5. The method for accelerating the reading of compressed files based on a Virtual File System according to claim 4, characterized in that, The pre-parsing is as follows: The AVFS-provided open file interface generates the corresponding filename according to the AVFS filename format requirements; The `parse` function calls `open` and / or `read` to read the relevant metadata information of the compressed file and stores this metadata information in the corresponding data structure in memory as the basis for subsequent data reading.

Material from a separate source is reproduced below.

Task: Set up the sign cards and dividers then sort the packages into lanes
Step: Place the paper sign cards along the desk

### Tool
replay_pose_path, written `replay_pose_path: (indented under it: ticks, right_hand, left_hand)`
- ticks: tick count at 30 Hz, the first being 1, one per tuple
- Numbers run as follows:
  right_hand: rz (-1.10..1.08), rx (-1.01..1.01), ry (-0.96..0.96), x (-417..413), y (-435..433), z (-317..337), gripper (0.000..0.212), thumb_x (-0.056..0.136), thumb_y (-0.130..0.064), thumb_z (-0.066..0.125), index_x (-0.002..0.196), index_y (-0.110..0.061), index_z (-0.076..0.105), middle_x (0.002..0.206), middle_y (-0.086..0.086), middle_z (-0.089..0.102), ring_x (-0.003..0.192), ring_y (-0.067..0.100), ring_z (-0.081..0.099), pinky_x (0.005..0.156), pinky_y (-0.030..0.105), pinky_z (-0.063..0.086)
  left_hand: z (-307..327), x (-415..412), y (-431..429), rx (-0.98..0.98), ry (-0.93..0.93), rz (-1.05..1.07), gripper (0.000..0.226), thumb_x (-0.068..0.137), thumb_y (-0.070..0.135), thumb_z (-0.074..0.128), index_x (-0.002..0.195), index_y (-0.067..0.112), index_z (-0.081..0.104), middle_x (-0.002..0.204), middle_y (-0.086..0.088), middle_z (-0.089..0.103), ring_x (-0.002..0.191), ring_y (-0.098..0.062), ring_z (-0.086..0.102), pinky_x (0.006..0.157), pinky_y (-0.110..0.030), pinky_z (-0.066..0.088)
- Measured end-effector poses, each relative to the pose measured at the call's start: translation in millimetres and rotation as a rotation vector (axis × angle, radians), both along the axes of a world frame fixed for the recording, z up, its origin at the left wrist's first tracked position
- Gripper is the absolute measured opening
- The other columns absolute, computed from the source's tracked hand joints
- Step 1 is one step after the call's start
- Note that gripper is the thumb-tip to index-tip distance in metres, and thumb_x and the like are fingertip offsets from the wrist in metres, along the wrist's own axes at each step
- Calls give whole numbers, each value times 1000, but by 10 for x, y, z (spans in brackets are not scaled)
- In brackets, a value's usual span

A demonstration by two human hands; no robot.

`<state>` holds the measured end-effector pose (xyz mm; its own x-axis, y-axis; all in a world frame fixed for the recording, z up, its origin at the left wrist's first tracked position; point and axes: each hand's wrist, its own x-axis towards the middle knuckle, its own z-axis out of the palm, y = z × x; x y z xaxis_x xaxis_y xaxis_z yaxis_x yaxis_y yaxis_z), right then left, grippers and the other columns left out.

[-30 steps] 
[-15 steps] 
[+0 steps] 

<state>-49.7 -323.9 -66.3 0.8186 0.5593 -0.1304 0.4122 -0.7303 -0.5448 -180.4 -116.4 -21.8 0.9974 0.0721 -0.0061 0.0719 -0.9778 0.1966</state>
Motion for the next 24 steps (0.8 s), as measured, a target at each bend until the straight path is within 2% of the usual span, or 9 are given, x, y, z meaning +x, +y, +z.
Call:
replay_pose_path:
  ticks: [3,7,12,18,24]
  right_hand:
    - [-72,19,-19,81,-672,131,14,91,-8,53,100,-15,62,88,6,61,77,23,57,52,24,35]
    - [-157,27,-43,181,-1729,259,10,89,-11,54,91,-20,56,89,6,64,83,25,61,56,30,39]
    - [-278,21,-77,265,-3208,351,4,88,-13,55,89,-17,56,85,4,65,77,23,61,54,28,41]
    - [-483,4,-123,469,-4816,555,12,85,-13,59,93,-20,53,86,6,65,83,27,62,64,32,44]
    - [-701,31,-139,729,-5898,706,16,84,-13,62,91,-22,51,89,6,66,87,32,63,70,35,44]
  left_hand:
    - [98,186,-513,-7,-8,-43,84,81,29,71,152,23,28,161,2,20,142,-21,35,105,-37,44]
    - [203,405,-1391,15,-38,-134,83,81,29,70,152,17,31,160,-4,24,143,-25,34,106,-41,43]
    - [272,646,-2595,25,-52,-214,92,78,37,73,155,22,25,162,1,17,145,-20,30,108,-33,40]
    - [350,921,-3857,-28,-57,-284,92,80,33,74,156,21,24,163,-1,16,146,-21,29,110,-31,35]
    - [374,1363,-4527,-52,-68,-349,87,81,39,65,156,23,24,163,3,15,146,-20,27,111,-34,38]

6. The method for accelerating the reading of compressed files based on a Virtual File System according to claim 4, characterized in that, The pre-reading of compressed files is as follows: Based on the offset specified by Read, read the compressed data sequentially from the beginning of the compressed file and decompress the data into memory; Determine if the total length of the decompressed data exceeds the offset: If not, continue reading compressed data until the total length of the decompressed data exceeds the offset; If so, copy the remaining decompressed data from memory to the result set.

7. The method for accelerating the reading of compressed files based on a Virtual File System according to claim 4, characterized in that, The specific steps for reading compressed data are as follows: Copy the remaining data pre-read from the compressed file to the result set; Determine if reading has finished or the end of the file has been reached: If the number of bytes to be read has been met or the end of the compressed file has been reached, the result set is returned directly. If not, continue reading and decompressing the compressed file until the conditions are met and a result set is returned.

8. The method for accelerating the reading of compressed files based on a Virtual File System according to any one of claims 4 to 7, characterized in that, When storing time-series data, the time-series engine compresses records according to columnar storage format and stores them in data files. At the same time, it partitions and compresses the data files according to time periods to generate compressed files of historical partitions. When a query requires reading historical partition compressed data files, the compressed files can be read directly through the compression query interface provided by AVFS.

9. A computer-readable storage medium, characterized in that, The computer-readable storage medium stores a computer program that can be executed by a processor to implement the method for accelerating the reading of compressed files based on the Virtual File System as described in any one of claims 4 to 8.